■ **Task instructions**: When you reach the line containing "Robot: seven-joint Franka", start transcribing exactly and continue through the last line of the data, skipping every picture.

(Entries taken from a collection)
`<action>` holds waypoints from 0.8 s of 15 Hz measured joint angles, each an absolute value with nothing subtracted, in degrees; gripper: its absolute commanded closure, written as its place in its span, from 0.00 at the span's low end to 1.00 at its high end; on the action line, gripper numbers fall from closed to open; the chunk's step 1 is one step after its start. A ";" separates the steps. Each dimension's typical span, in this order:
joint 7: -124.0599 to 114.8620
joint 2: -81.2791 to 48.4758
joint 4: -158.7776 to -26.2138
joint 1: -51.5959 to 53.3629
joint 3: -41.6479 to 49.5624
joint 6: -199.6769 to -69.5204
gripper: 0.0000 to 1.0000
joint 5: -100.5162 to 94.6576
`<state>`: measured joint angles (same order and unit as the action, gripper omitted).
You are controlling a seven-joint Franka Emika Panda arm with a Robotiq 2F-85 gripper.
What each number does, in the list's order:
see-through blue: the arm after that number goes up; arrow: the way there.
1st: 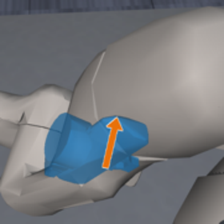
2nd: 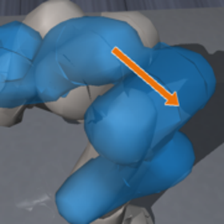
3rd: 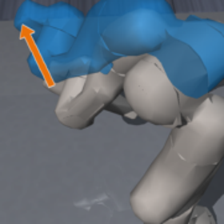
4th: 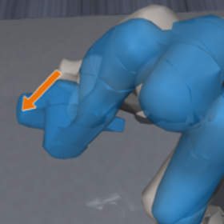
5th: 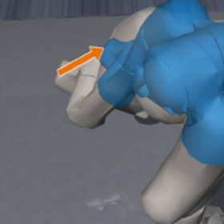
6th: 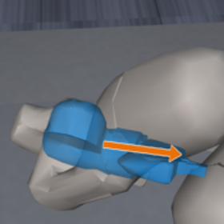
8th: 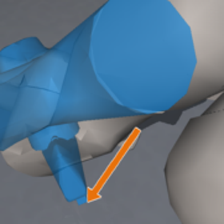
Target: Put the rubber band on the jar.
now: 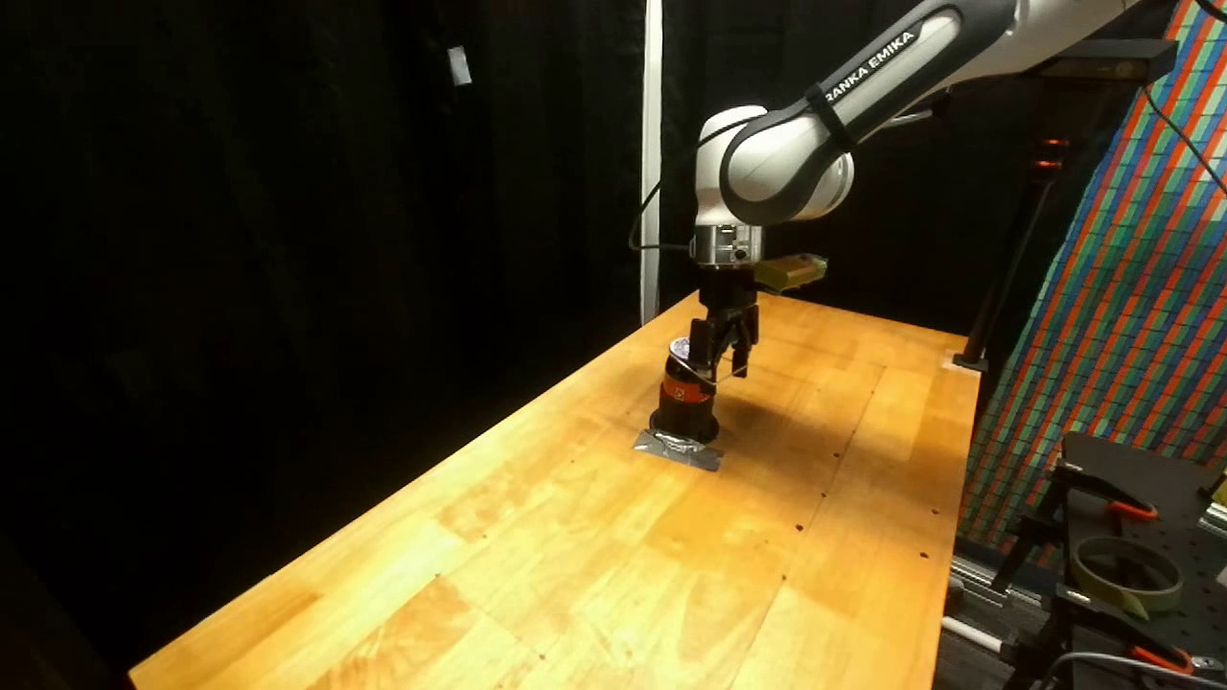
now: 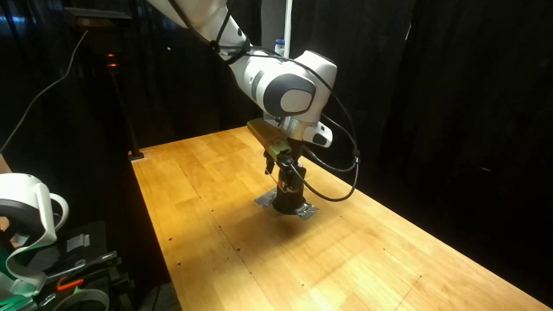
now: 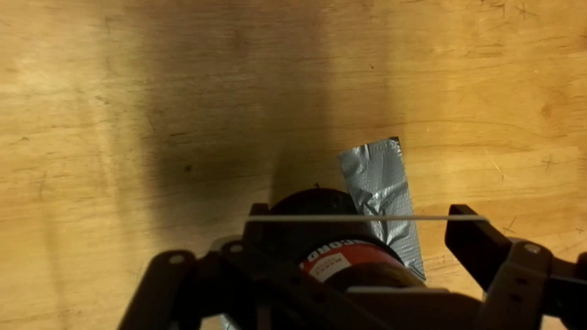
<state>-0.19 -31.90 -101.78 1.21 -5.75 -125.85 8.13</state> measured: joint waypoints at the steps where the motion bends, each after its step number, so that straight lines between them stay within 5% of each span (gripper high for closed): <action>1: -0.19 -31.87 -102.13 1.84 -5.72 -126.77 0.00 7.02; 12: -0.25 -31.86 -101.45 4.56 -3.69 -128.83 0.00 -0.54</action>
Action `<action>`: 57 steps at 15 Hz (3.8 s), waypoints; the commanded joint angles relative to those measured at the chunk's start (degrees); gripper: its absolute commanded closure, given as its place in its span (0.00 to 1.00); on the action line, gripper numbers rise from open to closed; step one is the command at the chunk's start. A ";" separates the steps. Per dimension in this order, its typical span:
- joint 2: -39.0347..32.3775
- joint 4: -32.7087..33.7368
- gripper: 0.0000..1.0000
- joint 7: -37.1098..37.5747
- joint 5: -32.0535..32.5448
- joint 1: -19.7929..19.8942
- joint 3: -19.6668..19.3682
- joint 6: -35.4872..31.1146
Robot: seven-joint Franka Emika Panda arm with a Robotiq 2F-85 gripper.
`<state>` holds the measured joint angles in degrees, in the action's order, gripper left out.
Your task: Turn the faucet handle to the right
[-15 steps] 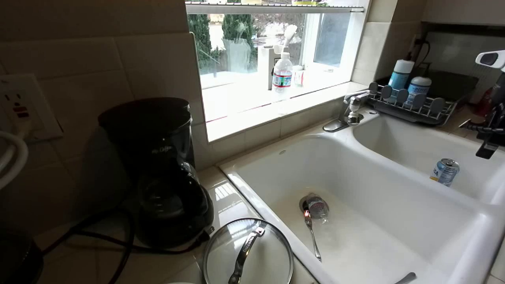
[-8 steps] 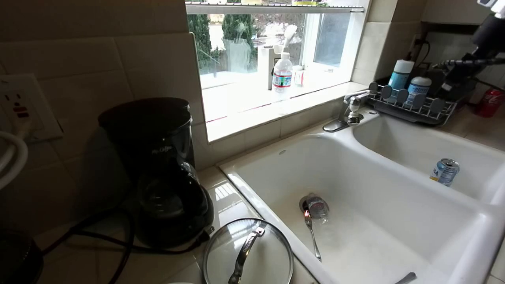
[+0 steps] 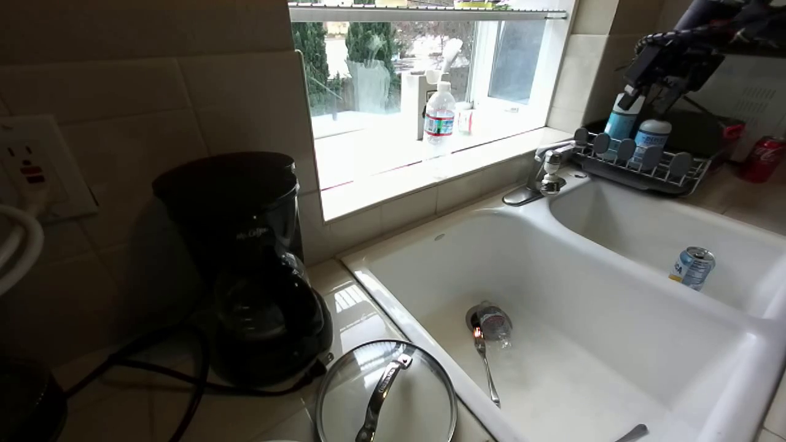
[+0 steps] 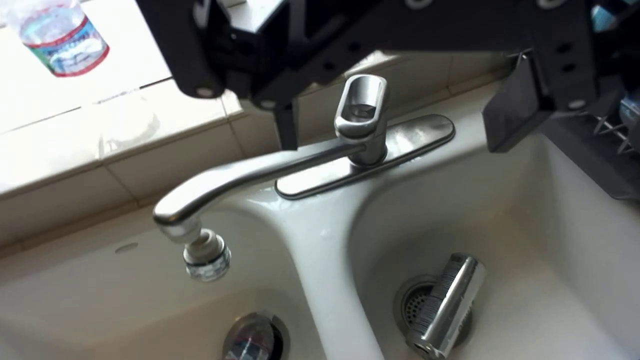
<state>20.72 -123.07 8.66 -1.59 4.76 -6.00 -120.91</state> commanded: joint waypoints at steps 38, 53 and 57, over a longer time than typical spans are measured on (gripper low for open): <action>-21.35 11.98 1.00 14.98 10.95 1.59 -1.69 -0.99; -21.34 11.51 1.00 12.78 29.67 6.89 -7.23 -7.94; -19.68 11.57 1.00 11.60 26.50 7.25 -7.01 -7.50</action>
<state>-0.85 -110.88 20.94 26.54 12.61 -13.97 -129.13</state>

■ **Task solution**:
Robot: seven-joint Franka Emika Panda arm with a Robotiq 2F-85 gripper.
`<state>` holds the measured joint angles in degrees, in the action's order, gripper left out.
Your task: Turn the faucet handle to the right
[-15 steps] 
[-8 steps] 
[+0 steps] 
[+0 steps] 
<state>20.72 -123.07 8.66 -1.59 4.76 -6.00 -120.91</state> commanded: joint waypoints at steps 38, 53 and 57, over a longer time than typical spans are measured on (gripper low for open): <action>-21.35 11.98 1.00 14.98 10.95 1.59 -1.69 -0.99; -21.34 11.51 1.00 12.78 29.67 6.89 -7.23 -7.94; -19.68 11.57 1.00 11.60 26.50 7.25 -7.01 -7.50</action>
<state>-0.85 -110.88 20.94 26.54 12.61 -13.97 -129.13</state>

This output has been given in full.